■ **TASK ITEM**
Work out how many lines in the entries contain the string "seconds", and give nothing but that number.

◇ ◇ ◇ ◇ ◇ ◇ ◇

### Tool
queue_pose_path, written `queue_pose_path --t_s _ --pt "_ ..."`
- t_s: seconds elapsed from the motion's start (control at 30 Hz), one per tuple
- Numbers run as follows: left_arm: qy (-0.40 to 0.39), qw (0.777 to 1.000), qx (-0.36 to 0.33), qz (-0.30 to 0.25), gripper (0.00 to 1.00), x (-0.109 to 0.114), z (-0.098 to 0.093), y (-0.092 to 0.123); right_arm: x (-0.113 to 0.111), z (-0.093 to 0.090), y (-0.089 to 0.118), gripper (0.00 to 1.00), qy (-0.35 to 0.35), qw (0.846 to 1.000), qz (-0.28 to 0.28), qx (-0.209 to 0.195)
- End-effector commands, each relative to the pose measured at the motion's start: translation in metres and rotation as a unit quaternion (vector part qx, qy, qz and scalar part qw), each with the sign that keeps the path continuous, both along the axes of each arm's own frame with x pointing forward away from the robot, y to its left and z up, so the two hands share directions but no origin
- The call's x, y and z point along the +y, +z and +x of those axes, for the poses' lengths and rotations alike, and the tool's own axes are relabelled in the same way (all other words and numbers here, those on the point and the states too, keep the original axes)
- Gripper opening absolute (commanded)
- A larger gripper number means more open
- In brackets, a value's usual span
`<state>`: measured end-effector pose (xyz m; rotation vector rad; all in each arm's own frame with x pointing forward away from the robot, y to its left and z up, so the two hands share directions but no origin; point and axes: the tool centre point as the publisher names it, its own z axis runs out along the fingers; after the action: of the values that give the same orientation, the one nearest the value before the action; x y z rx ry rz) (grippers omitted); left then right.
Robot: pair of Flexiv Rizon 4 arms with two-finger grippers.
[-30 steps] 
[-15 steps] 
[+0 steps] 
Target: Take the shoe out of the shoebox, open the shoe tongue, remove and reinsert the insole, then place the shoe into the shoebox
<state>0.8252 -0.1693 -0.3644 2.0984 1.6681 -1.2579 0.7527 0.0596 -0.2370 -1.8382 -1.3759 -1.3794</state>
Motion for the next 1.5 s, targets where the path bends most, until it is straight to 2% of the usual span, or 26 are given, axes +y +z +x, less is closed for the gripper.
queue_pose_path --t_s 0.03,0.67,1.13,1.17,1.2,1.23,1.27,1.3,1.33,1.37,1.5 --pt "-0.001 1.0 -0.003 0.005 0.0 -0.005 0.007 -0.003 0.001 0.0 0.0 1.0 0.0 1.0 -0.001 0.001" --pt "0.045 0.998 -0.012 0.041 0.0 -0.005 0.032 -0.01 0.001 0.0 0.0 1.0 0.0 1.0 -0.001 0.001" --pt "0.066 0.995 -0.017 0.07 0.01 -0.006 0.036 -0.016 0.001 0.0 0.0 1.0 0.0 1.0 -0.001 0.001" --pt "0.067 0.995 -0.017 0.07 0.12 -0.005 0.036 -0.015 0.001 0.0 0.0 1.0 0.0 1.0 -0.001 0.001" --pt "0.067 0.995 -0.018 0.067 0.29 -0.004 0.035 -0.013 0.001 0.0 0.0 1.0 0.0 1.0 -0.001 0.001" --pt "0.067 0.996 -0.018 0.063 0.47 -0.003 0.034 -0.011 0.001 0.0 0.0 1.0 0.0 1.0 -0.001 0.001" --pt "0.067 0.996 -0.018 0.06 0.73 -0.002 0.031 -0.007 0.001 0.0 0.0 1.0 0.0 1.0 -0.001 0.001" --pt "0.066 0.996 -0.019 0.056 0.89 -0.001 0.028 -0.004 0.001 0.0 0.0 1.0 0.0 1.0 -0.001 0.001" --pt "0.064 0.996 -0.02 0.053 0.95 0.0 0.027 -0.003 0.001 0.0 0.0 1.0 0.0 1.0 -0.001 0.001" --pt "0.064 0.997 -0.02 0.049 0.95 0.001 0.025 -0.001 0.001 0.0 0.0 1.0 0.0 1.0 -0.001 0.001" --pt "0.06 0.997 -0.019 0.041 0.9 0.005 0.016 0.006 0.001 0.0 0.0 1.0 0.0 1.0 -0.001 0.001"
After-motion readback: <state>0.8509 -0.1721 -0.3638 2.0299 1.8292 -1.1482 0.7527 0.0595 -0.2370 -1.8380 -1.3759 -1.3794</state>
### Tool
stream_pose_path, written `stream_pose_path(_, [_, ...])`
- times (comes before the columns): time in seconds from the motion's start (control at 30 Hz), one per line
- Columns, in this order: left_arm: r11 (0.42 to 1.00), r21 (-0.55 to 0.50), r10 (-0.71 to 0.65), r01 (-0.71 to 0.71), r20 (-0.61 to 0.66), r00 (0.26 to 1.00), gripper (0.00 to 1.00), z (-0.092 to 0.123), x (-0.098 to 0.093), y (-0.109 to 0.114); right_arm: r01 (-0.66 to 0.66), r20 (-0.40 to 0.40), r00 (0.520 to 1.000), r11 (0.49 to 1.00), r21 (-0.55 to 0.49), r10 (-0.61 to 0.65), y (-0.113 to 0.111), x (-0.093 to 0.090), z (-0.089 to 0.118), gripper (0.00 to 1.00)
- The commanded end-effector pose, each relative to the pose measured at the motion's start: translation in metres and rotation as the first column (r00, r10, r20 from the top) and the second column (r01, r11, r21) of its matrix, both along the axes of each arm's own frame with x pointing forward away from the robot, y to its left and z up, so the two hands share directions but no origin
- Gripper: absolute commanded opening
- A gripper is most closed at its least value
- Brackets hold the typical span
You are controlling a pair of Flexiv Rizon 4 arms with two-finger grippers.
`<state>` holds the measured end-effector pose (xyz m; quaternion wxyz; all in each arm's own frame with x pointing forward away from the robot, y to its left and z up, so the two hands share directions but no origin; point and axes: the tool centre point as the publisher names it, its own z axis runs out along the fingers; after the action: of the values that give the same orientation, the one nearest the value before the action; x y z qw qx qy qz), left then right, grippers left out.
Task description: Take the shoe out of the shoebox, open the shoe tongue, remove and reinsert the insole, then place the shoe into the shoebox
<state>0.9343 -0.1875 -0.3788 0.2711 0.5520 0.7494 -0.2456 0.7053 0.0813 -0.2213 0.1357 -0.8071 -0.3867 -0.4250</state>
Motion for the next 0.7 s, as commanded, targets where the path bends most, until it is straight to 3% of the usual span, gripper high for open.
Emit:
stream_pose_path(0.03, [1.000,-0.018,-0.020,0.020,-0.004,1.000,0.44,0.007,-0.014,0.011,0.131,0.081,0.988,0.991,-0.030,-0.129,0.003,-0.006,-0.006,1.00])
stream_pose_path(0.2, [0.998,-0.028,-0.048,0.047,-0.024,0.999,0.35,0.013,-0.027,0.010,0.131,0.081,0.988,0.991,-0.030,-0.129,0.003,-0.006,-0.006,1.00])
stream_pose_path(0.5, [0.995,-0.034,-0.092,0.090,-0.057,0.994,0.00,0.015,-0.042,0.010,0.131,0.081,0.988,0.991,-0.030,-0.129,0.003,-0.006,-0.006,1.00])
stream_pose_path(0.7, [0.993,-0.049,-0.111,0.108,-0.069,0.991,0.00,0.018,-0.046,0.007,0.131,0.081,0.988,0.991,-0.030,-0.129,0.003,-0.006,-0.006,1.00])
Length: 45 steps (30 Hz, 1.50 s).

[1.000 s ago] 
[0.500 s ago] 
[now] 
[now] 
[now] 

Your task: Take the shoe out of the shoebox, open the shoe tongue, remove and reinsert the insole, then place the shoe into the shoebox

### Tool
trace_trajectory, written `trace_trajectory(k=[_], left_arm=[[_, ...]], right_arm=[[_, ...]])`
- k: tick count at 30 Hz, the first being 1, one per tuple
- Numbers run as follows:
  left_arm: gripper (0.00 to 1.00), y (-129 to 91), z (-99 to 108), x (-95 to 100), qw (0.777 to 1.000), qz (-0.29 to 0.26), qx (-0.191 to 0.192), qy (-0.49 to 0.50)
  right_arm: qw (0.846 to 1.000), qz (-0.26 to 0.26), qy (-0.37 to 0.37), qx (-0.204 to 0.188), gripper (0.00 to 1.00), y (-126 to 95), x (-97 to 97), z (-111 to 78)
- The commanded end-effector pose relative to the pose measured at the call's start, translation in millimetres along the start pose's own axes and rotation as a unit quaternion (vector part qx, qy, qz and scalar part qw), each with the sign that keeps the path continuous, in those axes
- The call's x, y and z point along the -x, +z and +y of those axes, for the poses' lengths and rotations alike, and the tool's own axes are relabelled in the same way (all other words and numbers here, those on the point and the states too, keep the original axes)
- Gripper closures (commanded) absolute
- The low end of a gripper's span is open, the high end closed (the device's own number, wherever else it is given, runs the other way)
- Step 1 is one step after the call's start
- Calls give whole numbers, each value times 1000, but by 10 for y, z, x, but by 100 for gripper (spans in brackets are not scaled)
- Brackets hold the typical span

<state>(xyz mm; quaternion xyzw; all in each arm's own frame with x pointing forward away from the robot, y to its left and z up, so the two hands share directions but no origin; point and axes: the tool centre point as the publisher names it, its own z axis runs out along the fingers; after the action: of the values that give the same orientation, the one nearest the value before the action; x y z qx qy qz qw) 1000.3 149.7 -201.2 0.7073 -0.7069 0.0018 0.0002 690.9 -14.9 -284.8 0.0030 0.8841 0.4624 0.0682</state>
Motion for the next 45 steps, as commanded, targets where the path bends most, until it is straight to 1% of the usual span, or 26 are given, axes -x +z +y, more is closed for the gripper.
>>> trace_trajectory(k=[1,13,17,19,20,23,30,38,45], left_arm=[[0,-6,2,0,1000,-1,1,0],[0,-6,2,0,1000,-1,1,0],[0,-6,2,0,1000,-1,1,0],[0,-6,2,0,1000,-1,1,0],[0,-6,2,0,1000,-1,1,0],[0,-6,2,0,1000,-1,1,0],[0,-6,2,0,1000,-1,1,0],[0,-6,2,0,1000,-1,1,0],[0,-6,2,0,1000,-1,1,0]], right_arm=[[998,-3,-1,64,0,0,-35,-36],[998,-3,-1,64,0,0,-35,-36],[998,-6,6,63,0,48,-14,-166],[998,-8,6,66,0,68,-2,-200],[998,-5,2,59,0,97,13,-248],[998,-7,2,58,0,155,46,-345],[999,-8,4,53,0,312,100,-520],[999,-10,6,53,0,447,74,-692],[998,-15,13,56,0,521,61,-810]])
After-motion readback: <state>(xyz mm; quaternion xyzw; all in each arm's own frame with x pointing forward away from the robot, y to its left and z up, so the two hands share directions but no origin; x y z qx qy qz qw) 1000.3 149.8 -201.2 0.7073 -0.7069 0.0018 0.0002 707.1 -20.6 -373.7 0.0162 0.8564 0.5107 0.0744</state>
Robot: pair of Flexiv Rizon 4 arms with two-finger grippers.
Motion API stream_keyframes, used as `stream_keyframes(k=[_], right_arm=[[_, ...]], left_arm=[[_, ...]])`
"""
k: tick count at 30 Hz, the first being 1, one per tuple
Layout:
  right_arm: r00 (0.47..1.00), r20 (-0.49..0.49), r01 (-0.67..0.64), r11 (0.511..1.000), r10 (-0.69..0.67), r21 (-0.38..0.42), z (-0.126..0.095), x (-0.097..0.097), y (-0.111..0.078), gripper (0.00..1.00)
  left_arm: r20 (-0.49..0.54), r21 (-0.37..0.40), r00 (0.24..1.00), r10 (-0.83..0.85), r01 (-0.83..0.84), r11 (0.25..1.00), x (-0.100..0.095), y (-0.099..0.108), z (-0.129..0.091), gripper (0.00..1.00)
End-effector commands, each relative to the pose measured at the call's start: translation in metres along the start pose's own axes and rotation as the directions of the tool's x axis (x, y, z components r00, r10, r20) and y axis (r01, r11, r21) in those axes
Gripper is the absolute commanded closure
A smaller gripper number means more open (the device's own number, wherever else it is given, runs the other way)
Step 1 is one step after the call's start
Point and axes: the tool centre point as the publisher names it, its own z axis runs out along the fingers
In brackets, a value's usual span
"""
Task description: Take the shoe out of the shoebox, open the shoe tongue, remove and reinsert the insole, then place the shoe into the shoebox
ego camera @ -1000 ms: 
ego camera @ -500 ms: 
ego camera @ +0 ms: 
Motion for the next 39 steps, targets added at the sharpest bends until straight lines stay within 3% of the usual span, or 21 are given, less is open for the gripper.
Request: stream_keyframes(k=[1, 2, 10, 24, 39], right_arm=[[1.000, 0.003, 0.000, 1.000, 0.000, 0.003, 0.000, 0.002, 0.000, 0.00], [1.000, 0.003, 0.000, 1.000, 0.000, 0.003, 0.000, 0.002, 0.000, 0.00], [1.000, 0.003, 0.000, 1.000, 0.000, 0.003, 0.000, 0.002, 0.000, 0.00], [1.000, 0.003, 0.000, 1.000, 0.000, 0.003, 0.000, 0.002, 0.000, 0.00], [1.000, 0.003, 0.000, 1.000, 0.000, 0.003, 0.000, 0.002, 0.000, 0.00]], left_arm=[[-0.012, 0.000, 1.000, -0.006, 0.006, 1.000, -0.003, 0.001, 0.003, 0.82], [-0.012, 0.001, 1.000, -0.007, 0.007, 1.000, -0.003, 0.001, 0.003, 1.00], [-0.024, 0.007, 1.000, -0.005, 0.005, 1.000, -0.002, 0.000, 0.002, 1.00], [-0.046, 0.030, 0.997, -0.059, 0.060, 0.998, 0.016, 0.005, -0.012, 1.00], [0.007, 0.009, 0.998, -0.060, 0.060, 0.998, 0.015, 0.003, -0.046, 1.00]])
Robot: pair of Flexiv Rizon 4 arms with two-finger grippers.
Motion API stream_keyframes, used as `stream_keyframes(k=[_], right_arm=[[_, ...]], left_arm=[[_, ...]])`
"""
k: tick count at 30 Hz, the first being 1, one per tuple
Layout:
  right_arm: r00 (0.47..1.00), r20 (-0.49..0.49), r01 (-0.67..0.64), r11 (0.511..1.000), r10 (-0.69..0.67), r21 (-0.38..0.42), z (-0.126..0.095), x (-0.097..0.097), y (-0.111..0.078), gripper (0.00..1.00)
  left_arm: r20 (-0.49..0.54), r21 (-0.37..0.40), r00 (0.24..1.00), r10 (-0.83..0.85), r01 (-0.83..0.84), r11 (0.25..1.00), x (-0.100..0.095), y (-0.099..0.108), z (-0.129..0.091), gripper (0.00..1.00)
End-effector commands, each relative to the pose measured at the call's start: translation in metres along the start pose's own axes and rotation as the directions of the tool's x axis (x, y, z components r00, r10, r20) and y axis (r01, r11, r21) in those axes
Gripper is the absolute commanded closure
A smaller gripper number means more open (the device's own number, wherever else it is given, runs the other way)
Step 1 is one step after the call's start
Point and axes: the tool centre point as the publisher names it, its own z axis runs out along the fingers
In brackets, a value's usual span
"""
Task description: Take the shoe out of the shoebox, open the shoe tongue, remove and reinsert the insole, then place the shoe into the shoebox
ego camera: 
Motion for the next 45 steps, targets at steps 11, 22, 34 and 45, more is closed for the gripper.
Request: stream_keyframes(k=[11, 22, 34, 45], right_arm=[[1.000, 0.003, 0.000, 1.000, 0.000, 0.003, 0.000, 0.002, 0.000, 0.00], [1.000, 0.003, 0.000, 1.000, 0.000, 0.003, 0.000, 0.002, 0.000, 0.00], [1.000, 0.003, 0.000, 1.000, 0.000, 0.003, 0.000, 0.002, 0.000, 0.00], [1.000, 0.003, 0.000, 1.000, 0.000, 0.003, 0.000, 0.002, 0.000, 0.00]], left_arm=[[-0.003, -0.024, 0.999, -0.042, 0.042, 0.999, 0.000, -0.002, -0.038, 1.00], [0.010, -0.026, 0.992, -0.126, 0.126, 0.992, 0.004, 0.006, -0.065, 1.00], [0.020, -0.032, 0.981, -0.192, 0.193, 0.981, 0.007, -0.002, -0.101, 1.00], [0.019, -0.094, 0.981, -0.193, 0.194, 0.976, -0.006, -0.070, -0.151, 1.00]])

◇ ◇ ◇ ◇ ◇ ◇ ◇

■ **ANSWER TO THE PROBLEM**
2